* _The task_: Reproduce only the lines that run from the line with "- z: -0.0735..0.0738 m" to the last line of the material, both ends included, exactly as they appear.

* _Data excerpt_:
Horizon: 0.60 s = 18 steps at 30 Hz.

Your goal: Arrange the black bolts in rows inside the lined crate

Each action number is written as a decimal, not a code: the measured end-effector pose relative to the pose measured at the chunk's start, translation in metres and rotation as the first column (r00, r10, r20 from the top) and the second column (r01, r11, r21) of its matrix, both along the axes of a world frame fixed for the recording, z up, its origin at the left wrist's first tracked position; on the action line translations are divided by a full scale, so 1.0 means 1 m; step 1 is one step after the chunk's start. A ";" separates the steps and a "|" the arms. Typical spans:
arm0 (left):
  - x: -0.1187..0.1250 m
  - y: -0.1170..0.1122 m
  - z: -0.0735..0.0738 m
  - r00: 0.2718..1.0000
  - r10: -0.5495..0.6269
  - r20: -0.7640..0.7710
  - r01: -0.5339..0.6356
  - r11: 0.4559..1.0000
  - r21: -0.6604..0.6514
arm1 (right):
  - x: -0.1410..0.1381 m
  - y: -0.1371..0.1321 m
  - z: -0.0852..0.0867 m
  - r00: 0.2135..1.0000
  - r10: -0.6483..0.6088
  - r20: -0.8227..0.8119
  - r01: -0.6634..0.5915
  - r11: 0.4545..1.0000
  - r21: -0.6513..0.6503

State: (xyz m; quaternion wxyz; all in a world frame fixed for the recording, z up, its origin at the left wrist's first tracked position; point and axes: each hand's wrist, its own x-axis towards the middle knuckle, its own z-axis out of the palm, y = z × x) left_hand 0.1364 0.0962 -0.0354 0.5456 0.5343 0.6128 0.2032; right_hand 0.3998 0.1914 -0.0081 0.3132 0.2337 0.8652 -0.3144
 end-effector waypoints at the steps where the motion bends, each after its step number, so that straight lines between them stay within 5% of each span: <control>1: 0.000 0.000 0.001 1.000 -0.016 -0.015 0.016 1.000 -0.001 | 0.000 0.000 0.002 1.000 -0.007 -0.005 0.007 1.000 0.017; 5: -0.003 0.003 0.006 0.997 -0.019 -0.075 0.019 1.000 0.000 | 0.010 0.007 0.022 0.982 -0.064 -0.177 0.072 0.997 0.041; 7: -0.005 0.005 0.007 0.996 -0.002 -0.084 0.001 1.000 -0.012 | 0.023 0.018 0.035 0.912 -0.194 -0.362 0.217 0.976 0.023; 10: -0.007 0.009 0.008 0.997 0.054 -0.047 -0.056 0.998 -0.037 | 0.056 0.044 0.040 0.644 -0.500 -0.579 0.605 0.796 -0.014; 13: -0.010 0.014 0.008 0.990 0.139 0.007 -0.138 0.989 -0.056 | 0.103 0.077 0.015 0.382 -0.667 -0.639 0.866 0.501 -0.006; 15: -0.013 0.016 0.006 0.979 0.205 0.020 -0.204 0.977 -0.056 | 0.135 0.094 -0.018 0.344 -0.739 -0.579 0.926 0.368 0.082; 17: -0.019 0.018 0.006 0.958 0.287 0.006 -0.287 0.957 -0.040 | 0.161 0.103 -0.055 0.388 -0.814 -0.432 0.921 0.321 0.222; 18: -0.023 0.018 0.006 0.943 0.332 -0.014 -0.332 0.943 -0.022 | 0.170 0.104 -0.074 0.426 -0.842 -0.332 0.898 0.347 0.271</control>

* _Response to the exercise_:
  - z: -0.0735..0.0738 m
  - r00: 0.2718..1.0000
  - r10: -0.5495..0.6269
  - r20: -0.7640..0.7710
  - r01: -0.5339..0.6356
  - r11: 0.4559..1.0000
  - r21: -0.6604..0.6514
arm1 (right):
  - x: -0.1410..0.1381 m
  - y: -0.1371..0.1321 m
  - z: -0.0852..0.0867 m
  - r00: 0.2135..1.0000
  - r10: -0.6483..0.6088
  - r20: -0.8227..0.8119
  - r01: -0.6634..0.5915
  - r11: 0.4545..1.0000
  - r21: -0.6513..0.6503

State: (xyz m; quaternion wxyz; all in a world frame fixed for the recording, z up, its origin at the left wrist's first tracked position; point and axes: each hand's wrist, its own x-axis towards the middle knuckle, its own z-axis out of the palm, y = z × x) left_hand 0.1364 0.0962 -0.0354 0.5456 0.5343 0.6128 0.2032; right_hand 0.3998 0.1914 -0.0081 0.3132 0.2337 0.8652 -0.3144
 end-effector waypoints at the steps where the motion bends, each after its step number, so that straight lines between them stay within 5% of each span: <control>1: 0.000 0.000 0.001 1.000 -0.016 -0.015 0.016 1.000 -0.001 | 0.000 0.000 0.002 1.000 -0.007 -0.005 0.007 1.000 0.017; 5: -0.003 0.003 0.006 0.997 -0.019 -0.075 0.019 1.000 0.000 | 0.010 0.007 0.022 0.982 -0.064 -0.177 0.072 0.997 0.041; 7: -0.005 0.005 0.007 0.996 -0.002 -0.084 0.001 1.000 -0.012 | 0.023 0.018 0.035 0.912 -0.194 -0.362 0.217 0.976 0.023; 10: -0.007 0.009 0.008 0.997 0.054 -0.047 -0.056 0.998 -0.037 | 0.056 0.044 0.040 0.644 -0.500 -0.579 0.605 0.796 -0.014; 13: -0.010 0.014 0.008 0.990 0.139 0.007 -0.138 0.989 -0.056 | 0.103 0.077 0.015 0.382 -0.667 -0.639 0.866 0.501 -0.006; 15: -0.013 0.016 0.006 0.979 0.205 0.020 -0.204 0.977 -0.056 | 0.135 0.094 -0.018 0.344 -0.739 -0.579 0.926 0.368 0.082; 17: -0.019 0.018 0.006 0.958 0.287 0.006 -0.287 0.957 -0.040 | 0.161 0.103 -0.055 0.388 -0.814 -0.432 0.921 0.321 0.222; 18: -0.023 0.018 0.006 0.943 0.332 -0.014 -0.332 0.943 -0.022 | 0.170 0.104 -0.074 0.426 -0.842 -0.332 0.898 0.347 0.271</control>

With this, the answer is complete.